Tags: Ayn Rand, James Day, Victor Hugo
From “The Gray Tsunami,” Jeff Wheelwright’s new Discover article about the challenges attending the increasing longevity of world population, a section about Sun City retirement community in Arizona, an example of how some white Americans used to retire:
“Del Webb was no demographer, but in the late 1950s he saw an opportunity in America’s budding crop of elderly. Promoting the then-novel idea of ‘active retirement,’ Webb was a very active 60-year-old himself. Tall and lean, a vigorous golfer and baseball fan, he was a millionaire contractor with a common touch. The people who flocked to see his Sun City demonstration homes—100,000 showed up over New Year’s weekend in 1960—had had their fill of hard times. These were people who had lived through an economic depression and a world war. The advertisements for Sun City depicted a golden way of life in a place where they could retire and relax, where they would not be frail or sick.
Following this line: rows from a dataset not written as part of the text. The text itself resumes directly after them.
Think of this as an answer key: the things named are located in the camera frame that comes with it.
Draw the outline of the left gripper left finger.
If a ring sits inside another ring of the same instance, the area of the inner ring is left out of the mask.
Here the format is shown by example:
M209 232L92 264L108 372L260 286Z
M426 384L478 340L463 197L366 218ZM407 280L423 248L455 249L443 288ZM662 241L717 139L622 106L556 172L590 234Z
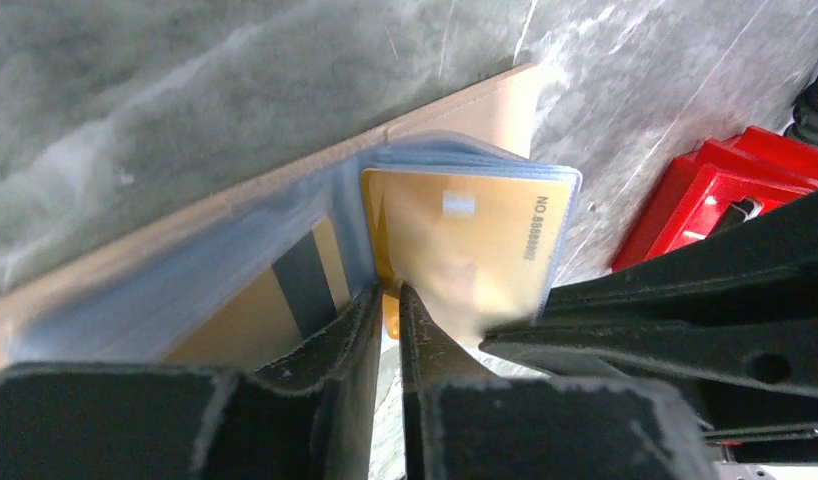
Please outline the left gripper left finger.
M0 371L0 479L364 479L381 340L370 286L255 372L21 363Z

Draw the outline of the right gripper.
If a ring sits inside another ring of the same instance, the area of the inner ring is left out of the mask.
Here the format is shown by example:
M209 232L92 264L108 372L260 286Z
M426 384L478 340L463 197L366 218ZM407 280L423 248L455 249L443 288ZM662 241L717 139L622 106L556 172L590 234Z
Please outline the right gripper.
M706 443L740 463L818 464L818 191L556 288L533 326L480 347L539 368L580 354L725 383L678 386Z

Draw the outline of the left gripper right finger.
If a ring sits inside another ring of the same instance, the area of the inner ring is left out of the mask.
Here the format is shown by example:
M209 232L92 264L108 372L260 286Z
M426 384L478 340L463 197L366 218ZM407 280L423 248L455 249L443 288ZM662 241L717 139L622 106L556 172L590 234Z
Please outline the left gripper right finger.
M637 379L505 378L399 294L410 479L710 479L687 403Z

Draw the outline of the beige card holder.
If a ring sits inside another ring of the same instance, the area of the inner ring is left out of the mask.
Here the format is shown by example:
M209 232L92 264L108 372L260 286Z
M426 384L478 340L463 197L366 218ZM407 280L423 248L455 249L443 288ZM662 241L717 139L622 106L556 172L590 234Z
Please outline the beige card holder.
M328 218L351 300L381 283L361 174L503 175L529 158L538 67L520 66L194 203L0 298L0 370L21 362L164 363Z

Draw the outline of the gold VIP card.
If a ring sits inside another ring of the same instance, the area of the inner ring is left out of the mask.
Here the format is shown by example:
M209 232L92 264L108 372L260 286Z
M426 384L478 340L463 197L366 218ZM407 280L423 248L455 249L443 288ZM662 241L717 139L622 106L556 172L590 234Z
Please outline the gold VIP card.
M392 290L420 296L451 337L475 346L489 330L543 309L580 173L539 165L361 174L374 264Z

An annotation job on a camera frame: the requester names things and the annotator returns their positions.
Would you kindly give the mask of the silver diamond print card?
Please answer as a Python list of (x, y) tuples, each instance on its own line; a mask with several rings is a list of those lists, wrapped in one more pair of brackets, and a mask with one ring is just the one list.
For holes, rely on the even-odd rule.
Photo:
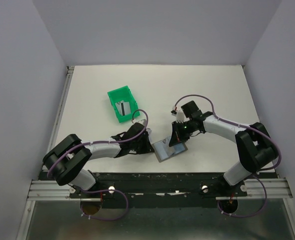
[(171, 148), (171, 146), (170, 146), (170, 140), (171, 140), (171, 136), (168, 136), (168, 137), (164, 138), (163, 140), (160, 141), (161, 146), (164, 149), (170, 149)]

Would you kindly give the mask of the grey card holder wallet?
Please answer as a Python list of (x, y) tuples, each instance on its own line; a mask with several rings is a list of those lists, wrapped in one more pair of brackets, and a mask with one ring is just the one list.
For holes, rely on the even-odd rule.
[(159, 163), (162, 163), (188, 150), (184, 143), (179, 143), (171, 148), (164, 149), (161, 146), (161, 140), (153, 143), (152, 147), (154, 148), (154, 154)]

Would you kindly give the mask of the green plastic bin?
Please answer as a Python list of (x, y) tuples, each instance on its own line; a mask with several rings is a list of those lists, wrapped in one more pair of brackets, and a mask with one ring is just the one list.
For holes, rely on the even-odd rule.
[(127, 85), (111, 90), (107, 95), (119, 123), (131, 121), (140, 115), (138, 104)]

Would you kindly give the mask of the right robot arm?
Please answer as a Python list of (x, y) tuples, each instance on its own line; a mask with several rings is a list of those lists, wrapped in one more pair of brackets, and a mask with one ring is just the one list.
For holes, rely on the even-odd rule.
[(259, 122), (252, 125), (233, 123), (212, 111), (202, 112), (193, 100), (182, 105), (181, 110), (174, 106), (171, 114), (175, 121), (172, 122), (170, 147), (185, 143), (196, 131), (215, 134), (236, 144), (239, 160), (217, 184), (218, 192), (223, 196), (229, 196), (237, 184), (279, 157), (277, 147)]

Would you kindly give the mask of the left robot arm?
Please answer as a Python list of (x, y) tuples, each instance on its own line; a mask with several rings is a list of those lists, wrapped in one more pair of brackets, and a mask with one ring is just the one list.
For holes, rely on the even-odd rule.
[(48, 169), (47, 178), (54, 179), (59, 186), (78, 187), (86, 197), (94, 197), (99, 186), (92, 172), (84, 169), (85, 164), (101, 158), (153, 153), (150, 143), (152, 130), (145, 127), (145, 123), (140, 120), (127, 131), (111, 136), (108, 141), (88, 145), (76, 134), (68, 135), (43, 157), (43, 165)]

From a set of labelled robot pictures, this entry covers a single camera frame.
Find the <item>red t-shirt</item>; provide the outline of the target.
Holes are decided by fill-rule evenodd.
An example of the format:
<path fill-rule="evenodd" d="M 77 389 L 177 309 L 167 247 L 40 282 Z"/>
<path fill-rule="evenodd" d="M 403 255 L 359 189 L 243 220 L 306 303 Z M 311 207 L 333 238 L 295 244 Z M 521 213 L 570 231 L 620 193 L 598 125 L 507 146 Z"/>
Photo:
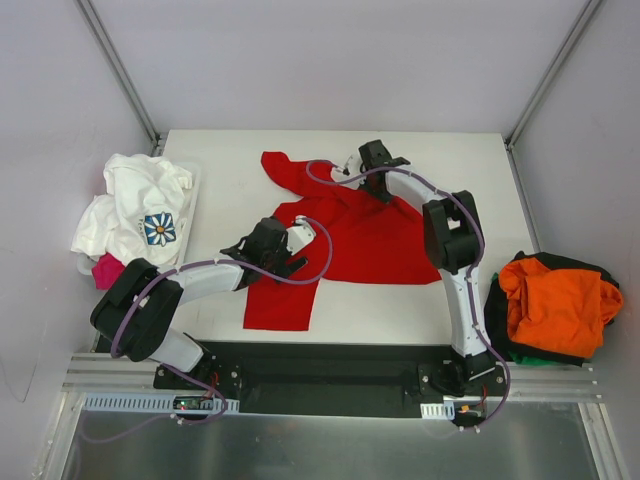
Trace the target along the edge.
<path fill-rule="evenodd" d="M 428 285 L 440 274 L 424 251 L 422 216 L 394 198 L 385 204 L 369 193 L 332 186 L 327 164 L 295 162 L 282 152 L 265 152 L 261 165 L 279 187 L 297 195 L 274 211 L 285 225 L 303 215 L 325 227 L 301 251 L 308 264 L 295 285 L 261 278 L 249 286 L 243 326 L 254 330 L 308 329 L 318 282 Z"/>

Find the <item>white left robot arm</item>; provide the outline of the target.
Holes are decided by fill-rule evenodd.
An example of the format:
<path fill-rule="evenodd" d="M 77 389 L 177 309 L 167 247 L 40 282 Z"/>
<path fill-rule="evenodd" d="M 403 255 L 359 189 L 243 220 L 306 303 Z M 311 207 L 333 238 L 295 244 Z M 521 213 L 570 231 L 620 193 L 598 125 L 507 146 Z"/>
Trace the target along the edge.
<path fill-rule="evenodd" d="M 111 342 L 118 357 L 169 365 L 187 387 L 199 389 L 210 381 L 212 366 L 204 359 L 202 346 L 171 327 L 178 307 L 214 293 L 244 289 L 267 273 L 291 278 L 307 264 L 306 258 L 293 256 L 315 237 L 311 224 L 302 218 L 286 227 L 266 217 L 212 260 L 179 269 L 133 260 L 92 311 L 91 325 Z"/>

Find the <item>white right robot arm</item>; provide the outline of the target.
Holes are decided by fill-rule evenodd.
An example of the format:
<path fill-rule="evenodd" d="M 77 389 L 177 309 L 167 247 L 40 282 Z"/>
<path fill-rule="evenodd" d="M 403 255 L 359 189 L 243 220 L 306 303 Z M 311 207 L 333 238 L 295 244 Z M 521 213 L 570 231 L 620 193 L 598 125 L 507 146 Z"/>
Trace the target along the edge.
<path fill-rule="evenodd" d="M 381 200 L 399 197 L 422 214 L 424 245 L 444 283 L 452 322 L 452 388 L 470 395 L 494 369 L 478 286 L 478 266 L 485 241 L 473 195 L 450 193 L 415 172 L 403 157 L 394 158 L 382 141 L 360 146 L 362 186 Z"/>

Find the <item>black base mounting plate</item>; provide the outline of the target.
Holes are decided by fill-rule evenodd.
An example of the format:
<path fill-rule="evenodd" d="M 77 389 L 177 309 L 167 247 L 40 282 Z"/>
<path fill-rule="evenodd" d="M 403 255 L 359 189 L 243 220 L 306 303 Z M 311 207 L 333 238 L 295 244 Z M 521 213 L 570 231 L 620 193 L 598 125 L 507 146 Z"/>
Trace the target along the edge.
<path fill-rule="evenodd" d="M 242 413 L 417 418 L 422 405 L 499 400 L 507 392 L 502 365 L 468 383 L 444 345 L 349 345 L 206 341 L 192 384 L 157 368 L 157 390 L 215 387 Z"/>

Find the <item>pink t-shirt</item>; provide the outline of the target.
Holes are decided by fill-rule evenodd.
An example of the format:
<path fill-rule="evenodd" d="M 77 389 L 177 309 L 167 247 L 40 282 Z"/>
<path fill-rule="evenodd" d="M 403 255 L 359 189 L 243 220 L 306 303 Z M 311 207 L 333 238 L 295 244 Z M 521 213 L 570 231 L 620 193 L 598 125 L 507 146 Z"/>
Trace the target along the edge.
<path fill-rule="evenodd" d="M 113 255 L 106 253 L 99 258 L 91 269 L 95 287 L 98 290 L 109 290 L 124 270 L 124 264 Z"/>

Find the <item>black t-shirt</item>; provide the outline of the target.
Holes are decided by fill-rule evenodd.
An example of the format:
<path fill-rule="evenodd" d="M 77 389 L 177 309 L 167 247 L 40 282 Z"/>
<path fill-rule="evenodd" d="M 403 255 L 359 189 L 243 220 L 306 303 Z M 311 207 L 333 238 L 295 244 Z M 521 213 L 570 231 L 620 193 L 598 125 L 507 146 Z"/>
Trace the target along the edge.
<path fill-rule="evenodd" d="M 540 252 L 540 253 L 531 254 L 531 255 L 537 256 L 539 254 L 554 255 L 546 252 Z M 530 255 L 524 252 L 519 252 L 515 255 L 513 260 L 519 259 L 523 256 L 530 256 Z M 572 258 L 568 258 L 568 259 L 574 262 L 583 262 L 583 261 L 572 259 Z M 583 263 L 606 271 L 614 280 L 612 275 L 604 268 L 599 267 L 597 265 L 589 264 L 586 262 L 583 262 Z M 546 360 L 551 360 L 551 361 L 554 361 L 555 364 L 581 366 L 585 361 L 593 357 L 592 356 L 587 360 L 580 360 L 570 356 L 550 354 L 542 351 L 537 351 L 531 347 L 517 346 L 512 342 L 510 342 L 506 335 L 506 313 L 507 313 L 506 294 L 503 293 L 498 282 L 498 277 L 500 272 L 495 274 L 494 277 L 492 278 L 489 294 L 484 306 L 484 317 L 485 317 L 486 330 L 491 340 L 492 346 L 504 359 L 508 361 L 512 361 L 509 353 L 516 352 L 523 355 L 534 356 L 534 357 L 538 357 Z"/>

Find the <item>orange t-shirt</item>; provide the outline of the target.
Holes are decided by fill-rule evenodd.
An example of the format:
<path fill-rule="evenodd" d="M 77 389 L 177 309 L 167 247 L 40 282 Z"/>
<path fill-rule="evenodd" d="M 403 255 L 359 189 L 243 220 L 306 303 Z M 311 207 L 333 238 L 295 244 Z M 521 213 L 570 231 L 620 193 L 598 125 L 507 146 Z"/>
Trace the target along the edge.
<path fill-rule="evenodd" d="M 624 298 L 604 270 L 548 254 L 512 260 L 498 282 L 506 294 L 506 335 L 517 346 L 591 358 Z"/>

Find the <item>green t-shirt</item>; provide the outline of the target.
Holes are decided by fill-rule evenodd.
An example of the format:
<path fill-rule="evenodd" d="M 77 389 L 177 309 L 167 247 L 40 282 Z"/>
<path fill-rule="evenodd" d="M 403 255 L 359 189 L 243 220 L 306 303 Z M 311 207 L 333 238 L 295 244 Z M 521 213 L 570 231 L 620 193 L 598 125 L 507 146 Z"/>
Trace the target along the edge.
<path fill-rule="evenodd" d="M 524 365 L 524 366 L 555 365 L 554 361 L 546 360 L 546 359 L 542 359 L 534 356 L 523 355 L 516 352 L 510 352 L 509 355 L 511 357 L 511 360 L 517 365 Z"/>

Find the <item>right aluminium frame post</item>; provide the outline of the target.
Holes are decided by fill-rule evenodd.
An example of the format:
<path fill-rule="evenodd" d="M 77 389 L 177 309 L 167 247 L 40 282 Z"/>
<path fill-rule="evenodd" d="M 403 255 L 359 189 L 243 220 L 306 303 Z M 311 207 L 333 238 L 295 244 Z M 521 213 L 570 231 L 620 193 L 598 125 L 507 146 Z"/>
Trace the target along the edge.
<path fill-rule="evenodd" d="M 569 30 L 561 41 L 540 80 L 536 84 L 536 87 L 527 100 L 522 112 L 518 116 L 516 123 L 510 133 L 505 137 L 504 143 L 508 152 L 513 151 L 517 142 L 534 117 L 534 114 L 543 104 L 546 96 L 554 86 L 554 83 L 571 59 L 579 43 L 585 37 L 595 17 L 605 4 L 606 2 L 604 0 L 588 0 L 581 6 L 576 18 L 571 23 Z"/>

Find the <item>aluminium frame post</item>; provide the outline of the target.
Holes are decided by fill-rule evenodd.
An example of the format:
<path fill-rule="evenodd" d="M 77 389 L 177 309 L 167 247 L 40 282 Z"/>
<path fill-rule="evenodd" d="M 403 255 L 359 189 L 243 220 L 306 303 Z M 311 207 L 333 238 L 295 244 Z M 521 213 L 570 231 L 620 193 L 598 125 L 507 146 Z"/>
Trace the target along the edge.
<path fill-rule="evenodd" d="M 150 154 L 159 155 L 163 152 L 166 135 L 158 130 L 152 120 L 98 9 L 91 0 L 75 0 L 74 4 L 102 52 L 142 131 L 149 140 Z"/>
<path fill-rule="evenodd" d="M 522 112 L 518 116 L 516 123 L 510 133 L 505 137 L 504 143 L 508 152 L 513 151 L 517 142 L 534 117 L 534 114 L 543 104 L 546 96 L 554 86 L 554 83 L 571 59 L 579 43 L 585 37 L 595 17 L 605 4 L 606 2 L 604 0 L 588 0 L 581 6 L 576 18 L 571 23 L 569 30 L 561 41 L 540 80 L 536 84 L 536 87 L 527 100 Z"/>

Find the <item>aluminium front rail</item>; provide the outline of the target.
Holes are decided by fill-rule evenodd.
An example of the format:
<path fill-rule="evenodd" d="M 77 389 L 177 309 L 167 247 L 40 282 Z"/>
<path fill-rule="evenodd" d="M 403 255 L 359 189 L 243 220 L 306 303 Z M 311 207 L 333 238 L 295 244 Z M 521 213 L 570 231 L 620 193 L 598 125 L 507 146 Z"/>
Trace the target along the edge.
<path fill-rule="evenodd" d="M 436 374 L 448 367 L 446 360 L 266 358 L 230 355 L 213 364 L 211 374 L 192 383 L 151 361 L 133 363 L 106 354 L 73 356 L 62 388 L 66 392 L 101 393 L 202 393 L 214 386 L 224 396 L 243 400 L 270 387 L 292 387 L 308 392 L 349 387 L 381 387 L 400 390 L 411 398 L 441 399 Z M 465 399 L 487 395 L 496 400 L 598 402 L 604 395 L 592 368 L 573 366 L 529 367 L 511 364 L 463 387 Z"/>

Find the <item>left aluminium frame post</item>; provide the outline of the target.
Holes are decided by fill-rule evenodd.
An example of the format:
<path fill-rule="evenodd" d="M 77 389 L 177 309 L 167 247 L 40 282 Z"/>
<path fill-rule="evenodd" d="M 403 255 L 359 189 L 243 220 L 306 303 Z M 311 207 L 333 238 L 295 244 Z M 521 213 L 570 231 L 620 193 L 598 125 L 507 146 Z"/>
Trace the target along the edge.
<path fill-rule="evenodd" d="M 102 52 L 142 131 L 149 140 L 150 154 L 159 155 L 163 152 L 166 135 L 158 130 L 152 120 L 98 9 L 91 0 L 75 0 L 74 4 Z"/>

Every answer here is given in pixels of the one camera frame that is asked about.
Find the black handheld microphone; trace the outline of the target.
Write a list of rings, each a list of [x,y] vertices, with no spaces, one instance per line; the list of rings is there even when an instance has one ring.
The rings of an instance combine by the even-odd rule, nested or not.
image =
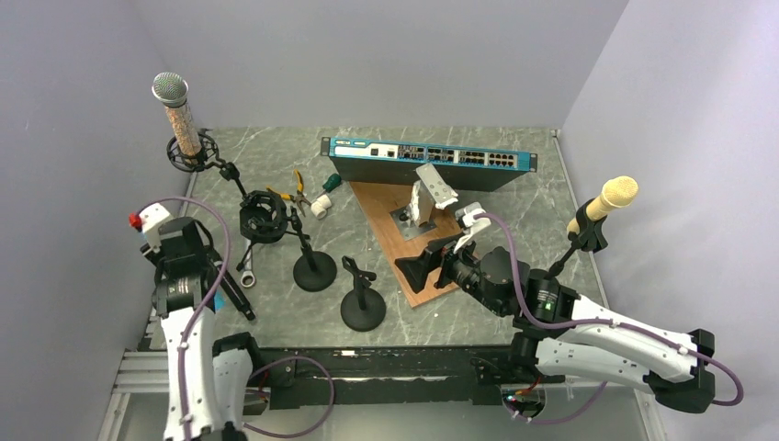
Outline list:
[[[227,266],[224,263],[224,259],[219,253],[216,252],[212,253],[209,259],[217,270],[225,270],[220,287],[227,295],[234,308],[240,314],[242,314],[247,321],[254,321],[256,316],[254,314],[254,310],[252,309],[251,303],[243,293],[243,289],[240,284],[234,279],[230,271],[227,269]]]

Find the blue foam microphone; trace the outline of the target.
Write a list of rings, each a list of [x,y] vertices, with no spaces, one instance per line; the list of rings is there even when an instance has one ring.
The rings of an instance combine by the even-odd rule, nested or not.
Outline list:
[[[213,310],[215,312],[218,312],[221,308],[223,308],[225,306],[226,300],[225,300],[224,295],[223,295],[223,293],[221,291],[217,291],[214,294],[214,296],[212,298],[212,303],[213,303]]]

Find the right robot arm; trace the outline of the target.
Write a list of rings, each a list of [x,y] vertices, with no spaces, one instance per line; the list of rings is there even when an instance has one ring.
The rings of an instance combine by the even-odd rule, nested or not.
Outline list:
[[[706,369],[714,336],[658,330],[561,285],[542,269],[512,258],[503,247],[477,257],[474,244],[456,249],[454,238],[430,242],[415,257],[396,259],[412,291],[431,273],[436,286],[455,284],[516,332],[496,377],[505,383],[575,376],[608,381],[651,394],[668,408],[703,413],[716,382]]]

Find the clip desk mic stand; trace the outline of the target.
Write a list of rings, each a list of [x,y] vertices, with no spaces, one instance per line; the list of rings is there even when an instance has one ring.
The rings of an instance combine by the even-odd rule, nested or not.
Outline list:
[[[353,331],[375,330],[386,318],[386,301],[371,285],[377,279],[372,271],[360,269],[350,256],[342,257],[344,269],[353,277],[353,287],[344,296],[340,314],[344,324]]]

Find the shock mount desk stand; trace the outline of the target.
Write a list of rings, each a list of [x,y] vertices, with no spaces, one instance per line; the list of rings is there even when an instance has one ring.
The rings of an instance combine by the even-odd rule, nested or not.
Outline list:
[[[260,190],[248,193],[240,203],[239,226],[241,236],[251,239],[254,245],[277,243],[285,234],[299,239],[301,257],[292,269],[299,288],[318,292],[334,282],[337,268],[333,258],[312,248],[310,236],[303,232],[298,210],[288,208],[279,196]]]

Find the silver mesh glitter microphone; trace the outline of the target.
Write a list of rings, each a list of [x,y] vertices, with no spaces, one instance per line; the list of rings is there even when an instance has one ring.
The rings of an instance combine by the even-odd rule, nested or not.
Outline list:
[[[188,84],[178,73],[162,72],[152,81],[152,94],[165,107],[180,151],[190,161],[201,152],[198,129],[187,102]]]

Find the tripod shock mount stand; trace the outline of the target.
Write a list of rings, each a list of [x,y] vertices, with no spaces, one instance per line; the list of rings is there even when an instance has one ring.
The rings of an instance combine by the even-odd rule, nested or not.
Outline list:
[[[200,150],[189,154],[184,152],[176,137],[171,138],[166,146],[166,156],[170,164],[185,173],[200,173],[210,168],[218,168],[221,177],[226,181],[232,181],[238,187],[242,198],[246,198],[248,192],[241,182],[238,167],[233,162],[220,157],[219,145],[209,135],[209,129],[199,129],[198,139]]]

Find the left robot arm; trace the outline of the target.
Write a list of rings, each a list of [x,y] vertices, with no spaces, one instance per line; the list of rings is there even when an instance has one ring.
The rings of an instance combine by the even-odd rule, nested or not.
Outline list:
[[[224,272],[203,243],[198,222],[169,220],[159,229],[162,253],[155,301],[166,340],[165,440],[244,440],[247,386],[264,373],[247,332],[216,338],[214,296]]]

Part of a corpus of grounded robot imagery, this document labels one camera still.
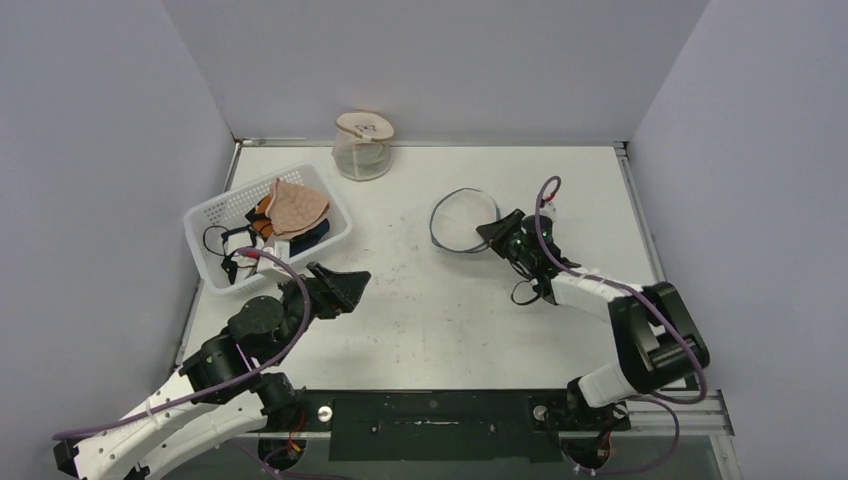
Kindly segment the beige lace bra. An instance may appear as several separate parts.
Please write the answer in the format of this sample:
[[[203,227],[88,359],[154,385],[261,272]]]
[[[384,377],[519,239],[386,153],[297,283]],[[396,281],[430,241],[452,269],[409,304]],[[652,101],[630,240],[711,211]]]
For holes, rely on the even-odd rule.
[[[265,215],[271,222],[273,236],[291,240],[325,220],[330,206],[326,195],[277,178],[270,186],[270,201]]]

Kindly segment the white mesh bag beige trim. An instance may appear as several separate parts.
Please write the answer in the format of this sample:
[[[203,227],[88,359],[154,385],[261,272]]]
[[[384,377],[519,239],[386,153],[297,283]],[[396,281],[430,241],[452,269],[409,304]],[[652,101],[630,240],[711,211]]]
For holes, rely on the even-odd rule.
[[[368,181],[390,169],[395,130],[388,120],[374,112],[352,111],[340,115],[335,125],[332,157],[344,177]]]

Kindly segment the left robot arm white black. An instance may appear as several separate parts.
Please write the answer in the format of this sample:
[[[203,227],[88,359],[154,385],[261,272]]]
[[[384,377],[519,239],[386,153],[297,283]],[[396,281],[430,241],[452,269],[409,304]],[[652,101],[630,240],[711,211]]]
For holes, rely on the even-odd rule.
[[[61,435],[56,467],[75,479],[154,479],[242,433],[282,431],[303,416],[302,393],[273,369],[316,320],[355,310],[367,271],[319,263],[247,300],[226,326],[121,420]]]

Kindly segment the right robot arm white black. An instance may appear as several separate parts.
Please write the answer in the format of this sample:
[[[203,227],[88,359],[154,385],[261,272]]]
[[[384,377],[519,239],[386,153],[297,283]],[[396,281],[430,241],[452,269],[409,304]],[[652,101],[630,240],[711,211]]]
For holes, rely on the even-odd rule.
[[[689,375],[703,380],[709,350],[677,288],[668,282],[615,281],[562,256],[546,215],[515,210],[476,229],[485,247],[509,262],[536,300],[582,311],[611,328],[616,359],[569,382],[565,414],[593,427],[605,407],[654,394]]]

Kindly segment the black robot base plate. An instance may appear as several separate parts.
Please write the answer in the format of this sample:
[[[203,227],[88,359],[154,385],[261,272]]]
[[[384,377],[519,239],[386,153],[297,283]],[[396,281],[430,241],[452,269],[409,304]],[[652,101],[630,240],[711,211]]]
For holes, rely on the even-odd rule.
[[[564,389],[306,390],[258,433],[279,445],[326,440],[331,461],[537,463],[630,427],[624,403],[582,410]]]
Some of those ads now hang in the Sun City Historical Museum, which occupies one of the first homes to be built here, next to the first golf course. Two vintage golf carts, labeled Him and Her, stand side by side in the carport. Inside, the modest fixtures and furniture of a typical 1960s retired couple are on display. The original cinder-block structure consisted of five rooms totaling just 858 square feet; an addition was put on the back later. The small eat-in kitchen features a boxy electric range and fridge. The sink in the pink-tiled bathroom is very low and the toilet is minuscule, hardly suitable for today’s amplified Americans. The three academics smile as they look into the bathroom. ‘There are no handrails, nothing to grab onto,’ Glick says.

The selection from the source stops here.